**INSTRUCTIONS FOR THE TASK:**
Please count how many lines below contain the word "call" and give nothing but that figure.

**EXERCISE DATA:**
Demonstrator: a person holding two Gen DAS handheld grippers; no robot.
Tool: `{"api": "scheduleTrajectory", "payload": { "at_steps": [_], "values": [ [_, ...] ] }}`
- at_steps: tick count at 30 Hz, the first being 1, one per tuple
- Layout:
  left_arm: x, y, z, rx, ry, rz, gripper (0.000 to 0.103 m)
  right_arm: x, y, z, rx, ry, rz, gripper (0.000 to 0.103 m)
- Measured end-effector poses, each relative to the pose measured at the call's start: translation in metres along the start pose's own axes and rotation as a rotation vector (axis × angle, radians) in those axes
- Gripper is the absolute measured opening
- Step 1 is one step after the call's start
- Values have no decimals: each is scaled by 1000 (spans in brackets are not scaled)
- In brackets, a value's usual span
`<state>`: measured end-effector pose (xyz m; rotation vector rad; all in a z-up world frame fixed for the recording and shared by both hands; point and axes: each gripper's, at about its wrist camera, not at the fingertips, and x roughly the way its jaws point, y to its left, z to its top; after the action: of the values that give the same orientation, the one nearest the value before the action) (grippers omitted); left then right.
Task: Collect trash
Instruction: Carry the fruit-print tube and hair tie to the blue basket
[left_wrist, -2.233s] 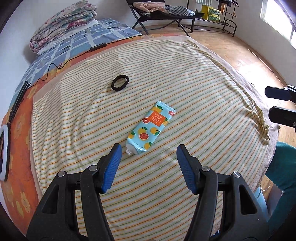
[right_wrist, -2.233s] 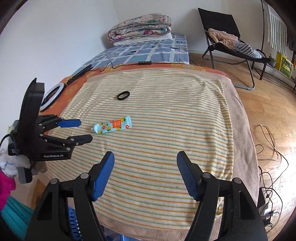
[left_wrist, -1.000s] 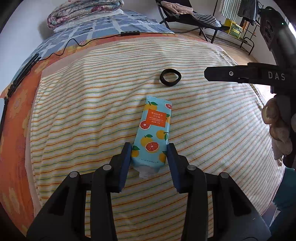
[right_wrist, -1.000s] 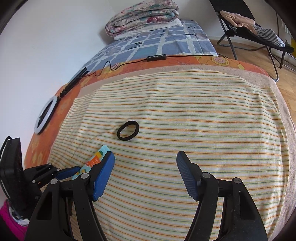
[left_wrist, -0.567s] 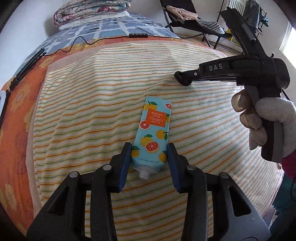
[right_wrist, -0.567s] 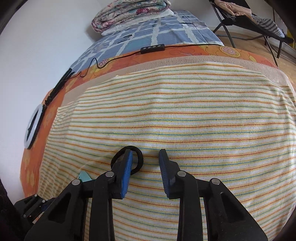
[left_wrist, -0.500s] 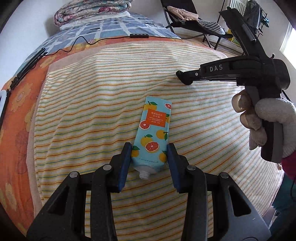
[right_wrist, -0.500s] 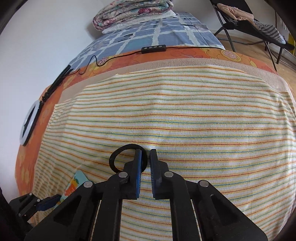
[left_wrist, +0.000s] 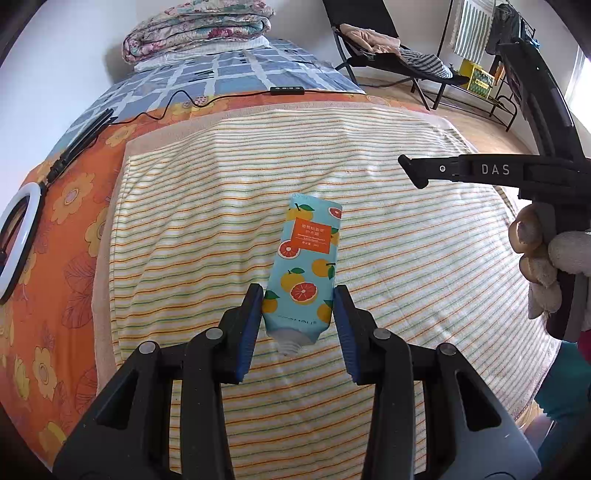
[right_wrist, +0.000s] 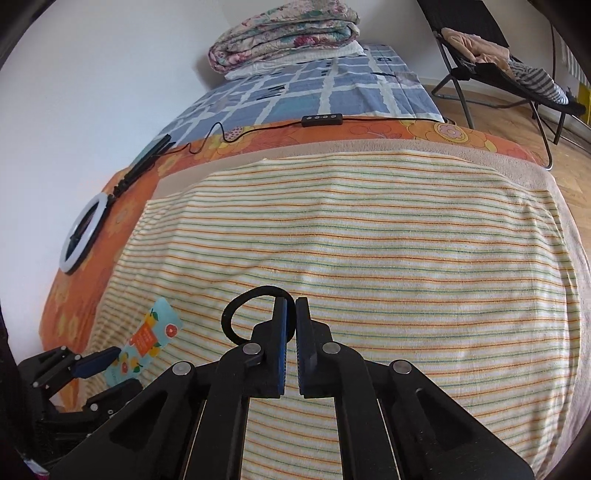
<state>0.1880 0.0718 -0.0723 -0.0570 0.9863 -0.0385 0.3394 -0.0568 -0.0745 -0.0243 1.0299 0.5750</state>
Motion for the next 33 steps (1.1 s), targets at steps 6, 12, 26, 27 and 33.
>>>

**OUTPUT FOR THIS EXERCISE:**
2